Jakarta, ebcmedia.id – Pengadilan Negeri Jakarta Pusat kembali menggelar sidang lanjutan perkara dugaan penyimpangan impor gula pada Senin, 27 Oktober 2025. Sidang kali ini beragendakan pembacaan replik oleh penuntut umum atas duplik tim penasihat hukum terdakwa.

Dalam repliknya, penuntut umum menegaskan masih memiliki tiga alat bukti yang dijadikan dasar penuntutan, yaitu:
1. Surat persetujuan impor,
2. Laporan keuangan hasil audit Badan Pemeriksa Keuangan (BPK), dan
3. Dokumen perjanjian kerja sama dan jual beli.
Namun, tim kuasa hukum menilai seluruh dalil dan alat bukti tersebut “salah total dan dibuat tanpa nurani yang adil.”
Menurut pembela, dokumen-dokumen itu pada dasarnya bersumber dari tindakan dan keputusan yang ditandatangani oleh mantan Menteri Perdagangan RI, Tom Lembong, yang telah mendapatkan penghapusan hukum melalui Keputusan Presiden (Kepres) tentang Pemberian Abolisi.
“Keputusan Presiden secara tegas menghapus seluruh tindakan hukum Tom Lembong. Maka secara logika hukum, semua dokumen yang timbul dari tindakannya harus dianggap tidak pernah ada,” ujar tim kuasa hukum dalam dupliknya di hadapan majelis hakim.
Mereka menilai penuntut umum mengabaikan fakta bahwa seluruh proses impor gula tersebut tidak akan pernah terjadi tanpa adanya surat persetujuan dari Tom Lembong. Oleh karena itu, dasar hukum penuntutan dianggap telah gugur secara otomatis setelah keluarnya Kepres Abolisi.

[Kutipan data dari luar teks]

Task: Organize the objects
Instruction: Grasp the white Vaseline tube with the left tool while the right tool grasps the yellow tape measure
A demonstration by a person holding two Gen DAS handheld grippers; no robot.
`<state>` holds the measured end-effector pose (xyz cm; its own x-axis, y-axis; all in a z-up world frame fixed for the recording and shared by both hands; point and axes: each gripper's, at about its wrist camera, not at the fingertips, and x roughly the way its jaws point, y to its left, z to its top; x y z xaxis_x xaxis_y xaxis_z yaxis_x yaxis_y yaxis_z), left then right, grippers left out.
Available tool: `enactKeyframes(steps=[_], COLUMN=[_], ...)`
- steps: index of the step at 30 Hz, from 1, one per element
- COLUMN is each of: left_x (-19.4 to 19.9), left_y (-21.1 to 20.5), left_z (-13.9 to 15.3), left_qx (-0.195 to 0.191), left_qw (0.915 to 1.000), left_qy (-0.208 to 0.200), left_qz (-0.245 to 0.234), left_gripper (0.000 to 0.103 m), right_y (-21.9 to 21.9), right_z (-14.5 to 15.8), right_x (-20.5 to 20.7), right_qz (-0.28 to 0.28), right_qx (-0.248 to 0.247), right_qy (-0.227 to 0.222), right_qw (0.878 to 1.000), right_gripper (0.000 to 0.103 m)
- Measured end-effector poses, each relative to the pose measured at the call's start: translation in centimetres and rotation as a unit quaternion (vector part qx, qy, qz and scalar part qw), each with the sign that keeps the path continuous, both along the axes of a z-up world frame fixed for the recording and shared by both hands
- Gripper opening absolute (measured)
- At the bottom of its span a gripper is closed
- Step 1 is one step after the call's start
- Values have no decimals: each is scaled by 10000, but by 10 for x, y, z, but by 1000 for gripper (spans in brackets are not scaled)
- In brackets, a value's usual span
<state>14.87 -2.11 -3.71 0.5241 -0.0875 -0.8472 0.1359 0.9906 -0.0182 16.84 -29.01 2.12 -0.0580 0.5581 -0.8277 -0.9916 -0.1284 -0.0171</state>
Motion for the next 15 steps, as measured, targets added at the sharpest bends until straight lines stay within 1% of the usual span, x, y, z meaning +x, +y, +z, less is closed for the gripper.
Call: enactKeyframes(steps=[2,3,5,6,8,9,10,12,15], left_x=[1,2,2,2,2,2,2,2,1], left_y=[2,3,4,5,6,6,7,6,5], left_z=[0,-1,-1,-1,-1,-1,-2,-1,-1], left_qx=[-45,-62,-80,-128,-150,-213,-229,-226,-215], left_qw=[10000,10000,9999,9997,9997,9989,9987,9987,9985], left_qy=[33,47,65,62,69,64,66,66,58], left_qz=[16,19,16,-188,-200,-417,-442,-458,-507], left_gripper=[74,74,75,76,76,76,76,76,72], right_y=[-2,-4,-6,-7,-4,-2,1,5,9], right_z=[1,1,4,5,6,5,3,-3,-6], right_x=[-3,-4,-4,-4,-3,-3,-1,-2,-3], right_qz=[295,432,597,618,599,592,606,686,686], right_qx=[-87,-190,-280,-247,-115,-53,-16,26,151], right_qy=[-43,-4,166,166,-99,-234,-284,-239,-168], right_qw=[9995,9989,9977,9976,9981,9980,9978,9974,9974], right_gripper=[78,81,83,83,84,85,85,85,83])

Meski demikian, penuntut umum dalam repliknya tetap berpegang pada hasil audit BPKP yang mencakup periode 2015–2019. Pihak kejaksaan menilai hasil audit tersebut masih sah dan tetap berlaku sebagai alat bukti keuangan negara.
Namun, tim pembela menyebut dalil tersebut tidak memiliki logika hukum dan nurani hukum, karena jika hasil audit itu masih digunakan, maka Tom Lembong seharusnya juga masih dipidana, padahal seluruh tindakannya telah dihapus secara hukum oleh Kepres.
“Kami meyakini bahwa sebenarnya penuntut umum memahami hal ini, namun penuntut umum hanya menjalankan perintah dari atas,” tambah kuasa hukum dalam sidang.
Mereka menegaskan, seluruh tindakan hukum yang didasarkan pada perbuatan Tom Lembong seharusnya dianggap tidak pernah ada, dan tidak lagi memiliki kekuatan pembuktian di hadapan hukum.
Keterangan ahli yang dihadirkan sebelumnya juga memperkuat pandangan tersebut. Dalam keterangannya, ahli menjelaskan bahwa abolisi secara hukum berarti pidana atas perbuatan tersebut dianggap tidak pernah ada.
Dengan demikian, tim pembela menyimpulkan bahwa tuntutan penuntut umum tidak memiliki dasar hukum yang kuat, dan seluruh perkara yang berakar dari tindakan hukum yang telah dihapuskan melalui abolisi seharusnya dinyatakan tidak sah.